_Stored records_
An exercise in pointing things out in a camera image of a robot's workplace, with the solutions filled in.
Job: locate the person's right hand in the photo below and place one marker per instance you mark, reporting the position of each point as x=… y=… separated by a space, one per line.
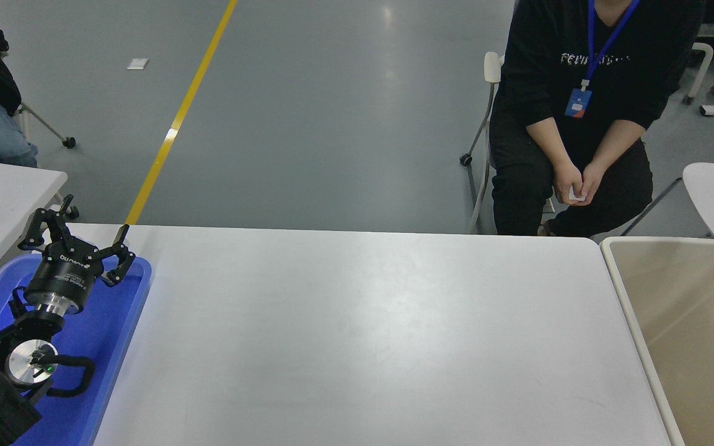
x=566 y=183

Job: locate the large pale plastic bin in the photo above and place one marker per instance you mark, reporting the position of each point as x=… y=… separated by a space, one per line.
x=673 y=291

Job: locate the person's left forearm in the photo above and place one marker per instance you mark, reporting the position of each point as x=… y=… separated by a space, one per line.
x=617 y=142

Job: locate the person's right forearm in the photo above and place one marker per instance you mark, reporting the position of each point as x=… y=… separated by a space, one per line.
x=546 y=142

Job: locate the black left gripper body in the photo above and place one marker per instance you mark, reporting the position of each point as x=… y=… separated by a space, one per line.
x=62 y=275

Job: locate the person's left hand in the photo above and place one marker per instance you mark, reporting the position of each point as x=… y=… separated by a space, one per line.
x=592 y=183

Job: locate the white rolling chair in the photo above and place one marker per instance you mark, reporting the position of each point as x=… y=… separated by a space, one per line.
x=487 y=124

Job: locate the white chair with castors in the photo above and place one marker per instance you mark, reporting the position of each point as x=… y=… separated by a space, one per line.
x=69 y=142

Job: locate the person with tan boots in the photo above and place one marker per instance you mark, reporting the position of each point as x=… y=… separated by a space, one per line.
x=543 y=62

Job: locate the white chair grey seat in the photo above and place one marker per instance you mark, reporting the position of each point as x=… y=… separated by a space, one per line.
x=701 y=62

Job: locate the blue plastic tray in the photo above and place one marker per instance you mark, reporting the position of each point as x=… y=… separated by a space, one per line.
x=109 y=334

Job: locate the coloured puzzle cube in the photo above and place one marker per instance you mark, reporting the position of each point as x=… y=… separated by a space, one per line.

_To do_
Please write out all the data word for word, but keep every picture out.

_Solution to this problem_
An exercise in pointing things out in a camera image of a robot's workplace, with the solutions filled in.
Job: locate the person's right hand in the photo below and place one marker per instance you mark, reporting the position of each point as x=… y=… separated by a space, one per line.
x=566 y=183

Job: locate the large pale plastic bin in the photo above and place one marker per instance you mark, reporting the position of each point as x=… y=… separated by a space, one per line.
x=673 y=291

Job: locate the person's left forearm in the photo above and place one marker per instance you mark, reporting the position of each point as x=… y=… separated by a space, one per line.
x=617 y=142

Job: locate the person's right forearm in the photo above and place one marker per instance you mark, reporting the position of each point as x=… y=… separated by a space, one per line.
x=546 y=142

Job: locate the black left gripper body in the photo above and place one marker per instance you mark, reporting the position of each point as x=… y=… separated by a space, one per line.
x=62 y=275

Job: locate the person's left hand in the photo above and place one marker per instance you mark, reporting the position of each point as x=… y=… separated by a space, one per line.
x=592 y=183

Job: locate the white rolling chair in the photo above and place one marker per instance you mark, reporting the position of each point as x=… y=… separated by a space, one per line.
x=487 y=124

Job: locate the white chair with castors in the photo above and place one marker per instance you mark, reporting the position of each point as x=… y=… separated by a space, one per line.
x=69 y=142

Job: locate the person with tan boots in the photo above and place one marker per instance you mark, reporting the position of each point as x=… y=… separated by a space, one per line.
x=543 y=62

Job: locate the white chair grey seat in the photo above and place one marker per instance you mark, reporting the position of each point as x=… y=… separated by a space, one per line.
x=701 y=62

Job: locate the blue plastic tray in the photo above and place one marker per instance you mark, reporting the position of each point as x=… y=… separated by a space, one per line.
x=109 y=334

Job: locate the coloured puzzle cube in the photo above and place one marker per instance you mark, reporting the position of each point as x=… y=… separated by a space, one per line.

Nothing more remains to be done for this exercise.